Excerpts from a dataset
◆ ◆ ◆ ◆ ◆

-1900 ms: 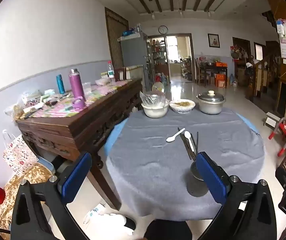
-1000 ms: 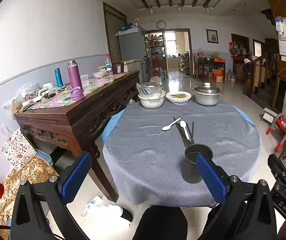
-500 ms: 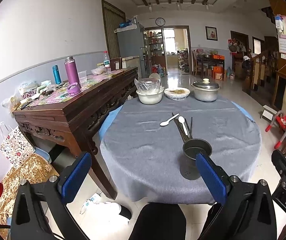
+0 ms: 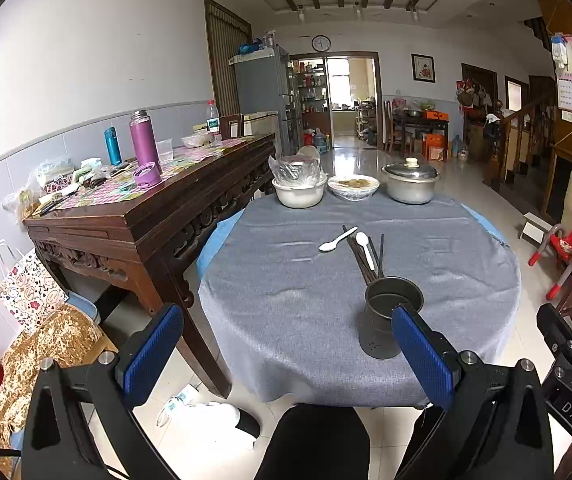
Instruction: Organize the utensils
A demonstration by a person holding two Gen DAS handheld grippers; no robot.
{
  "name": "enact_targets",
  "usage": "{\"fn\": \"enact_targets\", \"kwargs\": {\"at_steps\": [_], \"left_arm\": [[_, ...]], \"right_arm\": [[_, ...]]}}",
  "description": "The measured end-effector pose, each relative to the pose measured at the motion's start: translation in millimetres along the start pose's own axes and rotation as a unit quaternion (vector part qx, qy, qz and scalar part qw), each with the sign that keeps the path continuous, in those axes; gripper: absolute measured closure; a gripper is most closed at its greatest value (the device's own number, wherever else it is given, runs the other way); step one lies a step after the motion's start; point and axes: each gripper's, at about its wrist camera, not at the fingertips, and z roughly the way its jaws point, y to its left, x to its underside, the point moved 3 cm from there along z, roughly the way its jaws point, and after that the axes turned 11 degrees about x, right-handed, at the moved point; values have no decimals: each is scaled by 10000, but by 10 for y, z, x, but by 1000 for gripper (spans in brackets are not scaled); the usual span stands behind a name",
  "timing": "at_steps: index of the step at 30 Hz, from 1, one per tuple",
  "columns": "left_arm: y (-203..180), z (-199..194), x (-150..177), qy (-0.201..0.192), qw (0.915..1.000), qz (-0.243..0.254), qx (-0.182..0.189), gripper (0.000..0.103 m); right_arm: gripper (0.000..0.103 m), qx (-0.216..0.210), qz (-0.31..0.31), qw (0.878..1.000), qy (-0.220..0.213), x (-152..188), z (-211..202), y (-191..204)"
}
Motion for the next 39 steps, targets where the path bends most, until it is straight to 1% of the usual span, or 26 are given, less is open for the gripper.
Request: {"fn": "enact_targets", "kwargs": {"at_steps": [9,15,18,22,24,25,29,30,33,34,35,36,37,38,39], "left_arm": [[11,5,-2,3,10000,-17,22,0],[27,85,-89,-35,10000,-42,27,0],[71,182,-146,12,10000,14,-12,0],[267,411,-259,86,9999,58,-96,0],[412,593,-324,216,9997,0,-139,0],[498,716,-365,282,9995,-49,-132,0],[696,1158,-477,480,9987,-74,-180,0],[731,1311,-500,564,9982,-52,-182,0],[781,1773,-543,840,9965,-14,25,0],[786,1950,-556,935,9956,10,100,0],[787,2077,-563,1008,9948,29,158,0],[783,2249,-573,1086,9938,41,253,0],[776,2405,-582,1143,9928,38,347,0],[769,2548,-589,1189,9920,26,416,0],[768,2695,-598,1240,9911,7,483,0]], "right_arm": [[0,6,-11,10000,19,-3,5,1],[0,46,-26,10000,25,-34,67,-42],[0,-126,13,9998,166,-92,188,-79],[0,-622,254,9961,564,-231,497,-151],[0,-1110,404,9893,854,-322,735,-159],[0,-1386,491,9836,1042,-365,878,-153],[0,-1984,618,9651,1592,-511,1429,-12],[1,-2058,601,9621,1685,-542,1550,31],[9,-2373,538,9491,2002,-674,2044,281],[14,-2558,478,9414,2143,-723,2265,407],[20,-2674,445,9364,2229,-762,2410,510],[22,-2772,395,9317,2313,-798,2574,621],[28,-2873,338,9265,2407,-822,2755,736],[34,-3001,319,9194,2523,-849,2981,879],[36,-3083,302,9146,2599,-863,3155,992]]}}
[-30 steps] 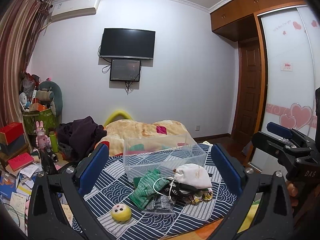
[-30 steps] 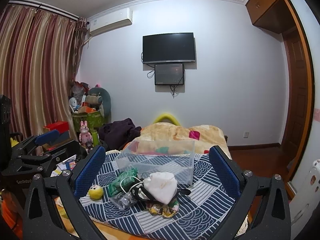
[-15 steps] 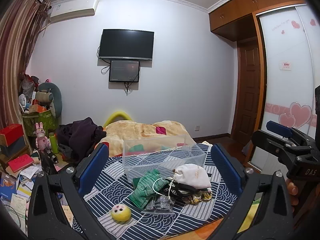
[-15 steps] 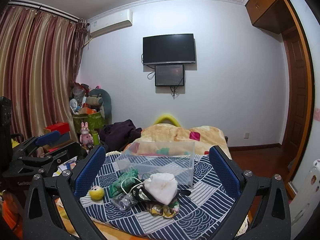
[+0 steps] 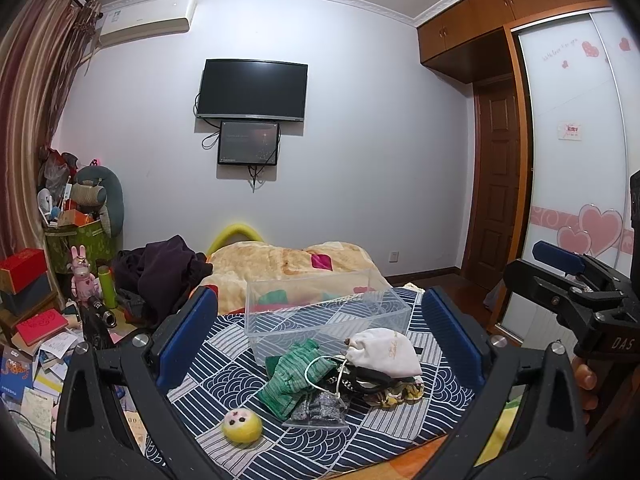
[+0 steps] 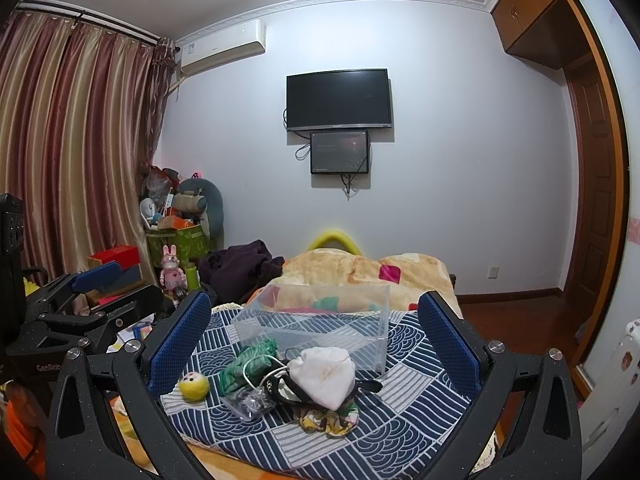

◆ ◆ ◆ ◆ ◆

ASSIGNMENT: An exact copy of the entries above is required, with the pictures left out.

EXERCISE RESULT:
-1900 ms: 
-1000 ms: 
-500 ms: 
+0 ms: 
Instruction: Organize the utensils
A demonstration by a person holding two Gen DAS handheld grippers; no robot.
{
  "name": "enact_targets",
  "usage": "{\"fn\": \"enact_targets\", \"kwargs\": {\"at_steps\": [_], \"left_arm\": [[_, ...]], \"right_arm\": [[_, ...]]}}",
  "description": "The measured end-effector pose, each relative to the pose measured at the motion's start: translation in millimetres along the start pose's own axes and rotation as a unit quaternion (vector part qx, qy, qz and scalar part qw), each with the sign that keeps the path continuous, in those axes; gripper: absolute measured closure; a gripper is most closed at its greatest value (the device's own number, wherever else it is given, runs the other way); step one lies a step after the motion's start; point and axes: each gripper's, at about its wrist camera, not at the fingertips, and z roughly the way its jaws point, y to its left, x to its underside, the point moved 3 cm from there along z, roughly the way its jaws point, and after that the axes turned 11 degrees about x, right-handed, at the moved point; values have no decimals: each is scaled by 10000, but by 10 for y, z, x, but by 1000 for gripper (spans in brackets are not scaled); the usual span stands behind a name",
  "timing": "at_steps: index of the step at 30 Hz, from 1, one per tuple",
  "columns": "left_arm: y (-203..180), z (-199..194), x (-150..177), qy (-0.201..0.192), qw (0.915..1.000), qz (-0.243..0.254), qx (-0.182..0.189), gripper (0.000..0.103 m); right_arm: gripper (0.000..0.103 m), qx (-0.216..0.210), qz (-0.31..0.31), qw (0.878..1.000), qy (-0.220..0.213), x (-152..188), z (-211..202), y (-191..204)"
}
Motion for the next 39 steps, targets where the path bends most, until it is straight to 1% of the usual span, or 26 are given, less is open for the gripper.
Request: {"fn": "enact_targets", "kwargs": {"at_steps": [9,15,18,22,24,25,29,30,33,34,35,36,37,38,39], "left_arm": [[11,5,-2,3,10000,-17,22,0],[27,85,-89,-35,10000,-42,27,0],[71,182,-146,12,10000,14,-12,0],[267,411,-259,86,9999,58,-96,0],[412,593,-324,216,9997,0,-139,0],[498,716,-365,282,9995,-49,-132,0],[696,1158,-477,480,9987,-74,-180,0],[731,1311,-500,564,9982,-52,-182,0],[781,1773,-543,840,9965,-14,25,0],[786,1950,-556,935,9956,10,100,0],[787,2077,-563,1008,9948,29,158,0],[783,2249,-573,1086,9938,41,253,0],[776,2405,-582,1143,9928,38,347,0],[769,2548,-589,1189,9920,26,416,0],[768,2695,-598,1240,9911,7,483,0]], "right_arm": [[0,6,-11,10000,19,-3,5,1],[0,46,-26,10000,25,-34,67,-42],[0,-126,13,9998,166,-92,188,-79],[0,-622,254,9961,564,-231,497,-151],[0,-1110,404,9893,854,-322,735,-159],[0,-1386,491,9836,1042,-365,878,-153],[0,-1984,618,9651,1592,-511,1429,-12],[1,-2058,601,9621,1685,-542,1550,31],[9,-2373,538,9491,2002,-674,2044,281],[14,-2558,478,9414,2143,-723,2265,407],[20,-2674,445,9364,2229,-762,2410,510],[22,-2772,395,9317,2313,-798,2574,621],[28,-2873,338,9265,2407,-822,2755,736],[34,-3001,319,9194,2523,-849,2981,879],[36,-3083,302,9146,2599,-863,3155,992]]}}
[-30 steps] 
[-30 steps] 
[-15 steps] 
[-15 steps] 
[+0 steps] 
[+0 steps] 

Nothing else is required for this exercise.